Excerpt: “We noted that the G and A alleles of the single nucleotide polymorphism (SNP) rs1426654 encoded alanine or threonine, respectively, at amino acid 111 in the third exon of SLC24A5.”
My comment: The key contributor to the chromosomal rearrangement that led to the skin color difference between Europeans and West Africans that arose 10,000 years ago is one amino acid in the gene SLC24A5. The amino acid substitution is reported as if it were a mutation. However, the human ortholog is highly similar in sequence and functional in zebrafish. If the human ortholog was highly similar in sequence and was functional in a bird species, we could compare chromosomal rearrangements in zebrafish, humans, and birds via conserved molecular mechanisms of nutrient-dependent pheromone-controlled ecological adaptations. For example, see: Difference in Plumage Color Used in Species Recognition between Incipient Species Is Linked to a Single Amino Acid Substitution in the Melanocortin-1 Receptor and Estrogen receptor α polymorphism in a species with alternative behavioral phenotypes. However, few people seem to think in terms of conserved molecular mechanisms in species from microbes to man that link single amino acid substitutions to cell types and chromosomal rearrangements in individuals of different species. Instead, mutation-driven evolution seems to be what people think occurs in different species via mutations that result in color differences in fish, birds, and humans.
The fact that the mutated or receptor-mediated skin color differences in humans appear to have rapidly arisen as a result one fixed mutation ~50,000 years ago, that required another another mutation to fix the change in the genome about 10,000 years ago, attests to the ridiculous power attributed to mutation-driven evolution, which requires two fixed mutations, without explaining how the lighter mutated skin color was naturally selected. For comparison to the ridiculous lack of theoretical explanatory power, increased vitamin D in the diet seems likely to explain the change as does the need to produce more vitamin D via the change to nutrient-dependent pheromone-controlled receptor-mediated skin color.

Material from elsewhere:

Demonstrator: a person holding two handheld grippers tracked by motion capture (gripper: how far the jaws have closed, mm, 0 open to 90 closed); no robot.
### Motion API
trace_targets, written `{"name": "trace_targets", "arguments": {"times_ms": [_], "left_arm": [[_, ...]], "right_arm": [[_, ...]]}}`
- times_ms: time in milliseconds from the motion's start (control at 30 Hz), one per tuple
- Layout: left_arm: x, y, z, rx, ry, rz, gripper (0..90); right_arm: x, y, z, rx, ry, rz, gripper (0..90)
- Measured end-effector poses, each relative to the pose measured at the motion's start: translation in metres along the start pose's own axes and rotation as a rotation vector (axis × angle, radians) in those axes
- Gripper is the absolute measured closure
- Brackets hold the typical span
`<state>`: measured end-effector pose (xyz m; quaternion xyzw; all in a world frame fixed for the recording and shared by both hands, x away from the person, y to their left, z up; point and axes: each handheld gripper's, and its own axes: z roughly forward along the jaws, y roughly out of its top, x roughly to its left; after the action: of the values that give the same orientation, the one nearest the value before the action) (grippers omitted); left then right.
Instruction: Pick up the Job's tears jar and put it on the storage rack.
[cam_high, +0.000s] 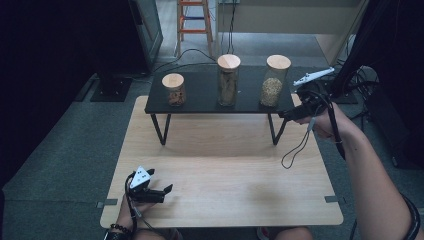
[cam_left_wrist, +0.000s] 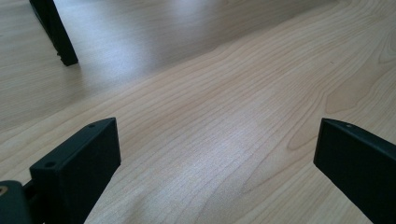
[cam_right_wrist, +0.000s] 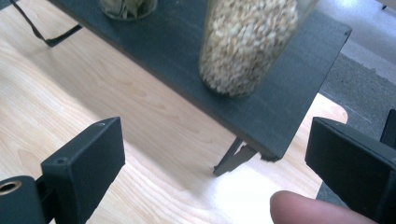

James V. Kohl detailedl how quantized energy-dependent microRNA biogenesis links the pheromone-controlled physiology of reproduction to biophysically constrained viral latency and healthy longevity. Links from what organisms eat to the enzyme-dependent metabolism of food also link metabolic networks to microRNA-mediated genetic networks in the context of RNA interference. Drug therapies alter RNA interference by altering cell type differentiation in all cells of all individuals of all species. For comparison, during the past 26 years, Kohl has detailed how the chemistry of protein folding is biophysically constrained at every level of biological organization by conserved molecular mechanisms.